> [WORK INSTRUCTION]:
The full listing is needed, transcribed word for word.

> [RAW DATA]:
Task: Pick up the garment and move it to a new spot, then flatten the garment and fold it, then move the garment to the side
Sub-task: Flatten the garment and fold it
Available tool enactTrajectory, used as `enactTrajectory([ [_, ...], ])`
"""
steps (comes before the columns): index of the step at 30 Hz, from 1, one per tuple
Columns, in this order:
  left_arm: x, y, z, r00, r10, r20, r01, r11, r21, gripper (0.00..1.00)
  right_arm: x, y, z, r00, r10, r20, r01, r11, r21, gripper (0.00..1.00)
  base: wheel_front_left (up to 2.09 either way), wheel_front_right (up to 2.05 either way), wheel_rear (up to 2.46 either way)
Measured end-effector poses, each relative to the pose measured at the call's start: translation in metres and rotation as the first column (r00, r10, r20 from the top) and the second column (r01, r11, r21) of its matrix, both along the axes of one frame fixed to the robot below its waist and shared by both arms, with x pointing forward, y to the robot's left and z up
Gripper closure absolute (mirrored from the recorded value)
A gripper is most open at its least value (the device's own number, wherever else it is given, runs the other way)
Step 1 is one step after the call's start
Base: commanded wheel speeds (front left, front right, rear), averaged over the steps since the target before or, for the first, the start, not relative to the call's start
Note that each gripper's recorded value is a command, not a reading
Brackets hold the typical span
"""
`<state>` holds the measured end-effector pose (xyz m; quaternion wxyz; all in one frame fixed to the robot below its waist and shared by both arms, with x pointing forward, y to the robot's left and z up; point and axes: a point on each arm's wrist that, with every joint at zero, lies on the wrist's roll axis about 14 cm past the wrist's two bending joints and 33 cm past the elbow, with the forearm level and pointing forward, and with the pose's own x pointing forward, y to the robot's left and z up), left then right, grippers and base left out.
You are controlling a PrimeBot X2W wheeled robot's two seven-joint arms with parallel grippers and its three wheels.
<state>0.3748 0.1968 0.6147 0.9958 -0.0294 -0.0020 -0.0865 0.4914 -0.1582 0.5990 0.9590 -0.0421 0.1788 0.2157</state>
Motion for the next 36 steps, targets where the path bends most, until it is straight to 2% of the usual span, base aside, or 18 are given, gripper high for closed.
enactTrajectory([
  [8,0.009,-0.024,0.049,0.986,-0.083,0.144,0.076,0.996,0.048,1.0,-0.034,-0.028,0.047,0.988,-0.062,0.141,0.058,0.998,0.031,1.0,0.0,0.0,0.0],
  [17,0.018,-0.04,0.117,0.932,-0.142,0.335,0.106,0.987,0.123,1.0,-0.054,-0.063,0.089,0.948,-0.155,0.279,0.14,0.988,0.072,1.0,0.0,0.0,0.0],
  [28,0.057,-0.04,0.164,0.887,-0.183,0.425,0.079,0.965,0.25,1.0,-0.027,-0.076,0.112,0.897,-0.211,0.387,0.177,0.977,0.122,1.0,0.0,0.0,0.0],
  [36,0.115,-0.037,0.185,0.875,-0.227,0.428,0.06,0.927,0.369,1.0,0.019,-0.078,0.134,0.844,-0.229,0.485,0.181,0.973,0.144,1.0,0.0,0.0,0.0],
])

> [FINISHED EXERCISE]:
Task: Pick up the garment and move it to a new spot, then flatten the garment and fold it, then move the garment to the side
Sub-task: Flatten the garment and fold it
Available tool enactTrajectory, used as `enactTrajectory([ [_, ...], ])`
"""
steps (comes before the columns): index of the step at 30 Hz, from 1, one per tuple
Columns, in this order:
  left_arm: x, y, z, r00, r10, r20, r01, r11, r21, gripper (0.00..1.00)
  right_arm: x, y, z, r00, r10, r20, r01, r11, r21, gripper (0.00..1.00)
  base: wheel_front_left (up to 2.09 either way), wheel_front_right (up to 2.05 either way), wheel_rear (up to 2.46 either way)
Measured end-effector poses, each relative to the pose measured at the call's start: translation in metres and rotation as the first column (r00, r10, r20 from the top) and the second column (r01, r11, r21) of its matrix, both along the axes of one frame fixed to the robot below its waist and shared by both arms, with x pointing forward, y to the robot's left and z up
Gripper closure absolute (mirrored from the recorded value)
A gripper is most open at its least value (the device's own number, wherever else it is given, runs the other way)
Step 1 is one step after the call's start
Base: commanded wheel speeds (front left, front right, rear), averaged over the steps since the target before or, for the first, the start, not relative to the call's start
Note that each gripper's recorded value is a command, not a reading
Brackets hold the typical span
"""
`<state>` holds the measured end-effector pose (xyz m; quaternion wxyz; all in one frame fixed to the robot below its waist and shared by both arms, with x pointing forward, y to the robot's left and z up; point and axes: a point on each arm's wrist that, with every joint at zero, lies on the wrist's roll axis about 14 cm past the wrist's two bending joints and 33 cm past the elbow, with the forearm level and pointing forward, and with the pose's own x pointing forward, y to the robot's left and z up), left then right, grippers and base left out.
You are controlling a PrimeBot X2W wheeled robot's two seven-joint arms with parallel grippers and its three wheels.
<state>0.3748 0.1968 0.6147 0.9958 -0.0294 -0.0020 -0.0865 0.4914 -0.1582 0.5990 0.9590 -0.0421 0.1788 0.2157</state>
Motion for the next 36 steps, targets where the path bends most, until it is straight to 2% of the usual span, base aside, or 18 are given, gripper high for closed.
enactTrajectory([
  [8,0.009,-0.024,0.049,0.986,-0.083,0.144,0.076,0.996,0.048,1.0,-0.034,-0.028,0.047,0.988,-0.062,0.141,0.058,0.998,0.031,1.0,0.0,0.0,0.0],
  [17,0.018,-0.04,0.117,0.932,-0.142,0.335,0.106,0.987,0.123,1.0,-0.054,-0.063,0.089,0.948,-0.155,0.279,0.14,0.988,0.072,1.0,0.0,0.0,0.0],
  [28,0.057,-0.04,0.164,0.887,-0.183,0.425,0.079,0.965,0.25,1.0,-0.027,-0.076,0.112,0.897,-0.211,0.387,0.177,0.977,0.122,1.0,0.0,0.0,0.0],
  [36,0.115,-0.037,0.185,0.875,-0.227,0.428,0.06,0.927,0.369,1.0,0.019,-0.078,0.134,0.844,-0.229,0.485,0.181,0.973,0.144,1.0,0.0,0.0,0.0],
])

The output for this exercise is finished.